◆ **TRY IT**
Extract word for word the lines of the listing from its start to the line holding "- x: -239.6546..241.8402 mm", both ends kept; pictures are not part of the copy.

- Opening Delimiter -

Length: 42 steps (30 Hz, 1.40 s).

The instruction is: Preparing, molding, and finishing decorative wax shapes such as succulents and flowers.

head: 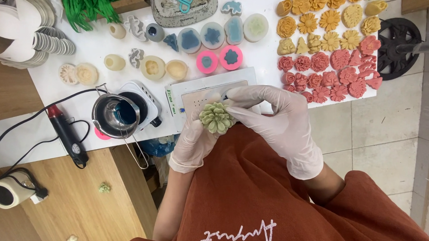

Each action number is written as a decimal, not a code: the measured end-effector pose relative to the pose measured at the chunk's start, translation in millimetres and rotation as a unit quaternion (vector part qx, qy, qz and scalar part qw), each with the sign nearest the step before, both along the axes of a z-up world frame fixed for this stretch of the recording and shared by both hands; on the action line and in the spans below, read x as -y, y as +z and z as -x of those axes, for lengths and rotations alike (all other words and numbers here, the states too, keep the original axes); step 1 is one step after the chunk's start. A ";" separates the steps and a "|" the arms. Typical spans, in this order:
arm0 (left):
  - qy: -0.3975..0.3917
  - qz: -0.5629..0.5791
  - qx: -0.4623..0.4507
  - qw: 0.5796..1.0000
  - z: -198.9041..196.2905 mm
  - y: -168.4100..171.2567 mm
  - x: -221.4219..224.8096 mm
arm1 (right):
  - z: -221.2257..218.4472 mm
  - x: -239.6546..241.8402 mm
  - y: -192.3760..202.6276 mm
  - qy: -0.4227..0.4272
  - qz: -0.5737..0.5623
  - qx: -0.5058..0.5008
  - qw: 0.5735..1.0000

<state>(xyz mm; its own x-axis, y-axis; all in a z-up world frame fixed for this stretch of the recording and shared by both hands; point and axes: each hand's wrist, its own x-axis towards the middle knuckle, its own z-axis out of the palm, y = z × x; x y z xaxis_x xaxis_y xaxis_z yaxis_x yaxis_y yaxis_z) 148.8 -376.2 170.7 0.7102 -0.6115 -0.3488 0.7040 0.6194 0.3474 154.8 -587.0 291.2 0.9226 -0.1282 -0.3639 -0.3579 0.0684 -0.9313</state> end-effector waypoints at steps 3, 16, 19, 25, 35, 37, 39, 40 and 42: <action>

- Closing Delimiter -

◆ **SOLUTION FOR THIS TASK**
Length: 42 steps (30 Hz, 1.40 s).

The instruction is: Preparing, molding, and finishing decorative wax shapes such as succulents and flowers.

head: 

Each action number is written as a decimal, not a code: the measured end-effector pose relative to the pose measured at the chunk's start, translation in millimetres and rotation as a unit quaternion (vector part qx, qy, qz and scalar part qw), each with the sign nearest the step before, both along the axes of a z-up world frame fixed for this stretch of the recording and shared by both hands; on the action line and in the spans below, read x as -y, y as +z and z as -x of those axes, for lengths and rotations alike (all other words and numbers here, the states too, keep the original axes); step 1 is one step after the chunk's start. A ";" separates the steps and a "|" the arms. Typical spans, in this order:
arm0 (left):
  - qy: -0.3975..0.3917
  - qz: -0.5629..0.5791
  - qx: -0.4623..0.4507
  - qw: 0.5796..1.0000
  - z: -198.9041..196.2905 mm
  - y: -168.4100..171.2567 mm
  - x: -221.4219..224.8096 mm
arm1 (right):
  - z: -221.2257..218.4472 mm
  - x: -239.6546..241.8402 mm

This answer has been given in full.